Python for Data Science: Introduction to DataFrames


One key aspect of Data Science is computation. Python, a programming language, is well suited for data science, specifically because of:

  • The extensive collection of libraries that extend the functionality of the programming language for data science-related tasks
  • The relative ease of the syntax of the programming language (it does not look too cryptic!)
  • The wide-scale existing adoption of the Python language (there are millions of people who know Python and can help us out)

Understanding Python Programs

Running Python programs requires a Python interpreter that will interpret your Python code and run it on a CPU. There are many Python interpreters that exist in the cloud -- such as Google Colab which we will use for online examples -- and you can install a Python interpreter on your own computer!

You will be using Python as a tool to help you perform data science on real-world data!

Basic Python Data Types

The first and most important bit to know about Python is that there are three basic data types that we will be using initially.
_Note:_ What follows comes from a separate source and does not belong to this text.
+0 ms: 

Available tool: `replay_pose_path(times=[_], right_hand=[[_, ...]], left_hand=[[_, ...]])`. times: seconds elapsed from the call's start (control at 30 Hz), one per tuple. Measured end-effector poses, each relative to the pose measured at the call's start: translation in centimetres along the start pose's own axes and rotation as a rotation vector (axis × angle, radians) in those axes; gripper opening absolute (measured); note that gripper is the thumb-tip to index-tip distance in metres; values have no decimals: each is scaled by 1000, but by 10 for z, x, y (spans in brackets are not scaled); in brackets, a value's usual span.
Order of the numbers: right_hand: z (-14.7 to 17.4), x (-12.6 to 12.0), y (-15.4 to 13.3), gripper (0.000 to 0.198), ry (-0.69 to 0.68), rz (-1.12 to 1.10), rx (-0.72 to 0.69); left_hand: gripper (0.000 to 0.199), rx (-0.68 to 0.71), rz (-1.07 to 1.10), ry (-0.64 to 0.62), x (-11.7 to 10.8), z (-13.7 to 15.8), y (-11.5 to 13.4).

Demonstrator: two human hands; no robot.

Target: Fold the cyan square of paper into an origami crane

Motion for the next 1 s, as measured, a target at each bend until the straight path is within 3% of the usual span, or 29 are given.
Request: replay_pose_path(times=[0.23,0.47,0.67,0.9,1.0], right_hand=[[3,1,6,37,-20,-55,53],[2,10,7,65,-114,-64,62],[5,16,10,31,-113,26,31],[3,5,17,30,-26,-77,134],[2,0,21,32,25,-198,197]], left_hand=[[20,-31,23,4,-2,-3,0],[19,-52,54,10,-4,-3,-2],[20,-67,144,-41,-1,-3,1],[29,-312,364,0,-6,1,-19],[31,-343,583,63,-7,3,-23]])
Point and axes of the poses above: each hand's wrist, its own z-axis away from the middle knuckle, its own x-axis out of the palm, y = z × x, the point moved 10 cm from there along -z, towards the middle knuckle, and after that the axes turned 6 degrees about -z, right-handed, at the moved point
A data type describes the format, or category, of the data and not the data itself. The three data types include:

  1. Numbers, which include both integers (whole numbers like 4, 8, -3, and 0) and numbers with a decimal (floating point numbers like 3.14, 2.0001, and -42.1).

  2. Strings, which includes all non-numeric data. Strings must be surrounded by quotes (ex: "Hello", "Ice Cream", "STAT107").

  3. DataFrames, which are tables that are similar to a spreadsheet containing rows and columns of data. Each DataFrame usually consists of an entire dataset or a subset of the full dataset.

Everything we initially work with will be one of these three types of data.

Using Variables

Python allows us to store data inside of named variables, which are a way to store and interact with data. This is similar to basic mathematics where you might have:

  • x = 5, the value of x is set to 5,
  • y = x + 2, the value of y is set to the value of x (which is 5) plus 2 = 7, and
  • z = x + y, the value of z is set to the sum of x (5) and y (7) = 12

Variables will store the value you assign to them until you assign them a new value. In the example above, x will always have the value of 5 until x is set again.

DataFrames

In data science, variables that store DataFrames will contain the data from our datasets. To load in any data into a variable, we will always perform three steps:

  1. We must first import the pandas library, giving us access to DataFrames. This is done via the import command and will always be the following line of code:
# Imports the `pandas` library to be used in our Python program:
import pandas as pd
  1. We must then load the dataset, assigning a variable to become a DataFrame. Unless we are working with many datasets at the same time, it is common to call the variable storing the dataset df, short for DataFrame. The pd.read_csv(...) command loads the dataset from a provided URL that contains a CSV file. The code we will use is always the following:
# Loads the "GPA dataset" into the variable `df` using `pd.read_csv`:
df = pd.read_csv("https://waf.cs.illinois.edu/discovery/gpa.csv")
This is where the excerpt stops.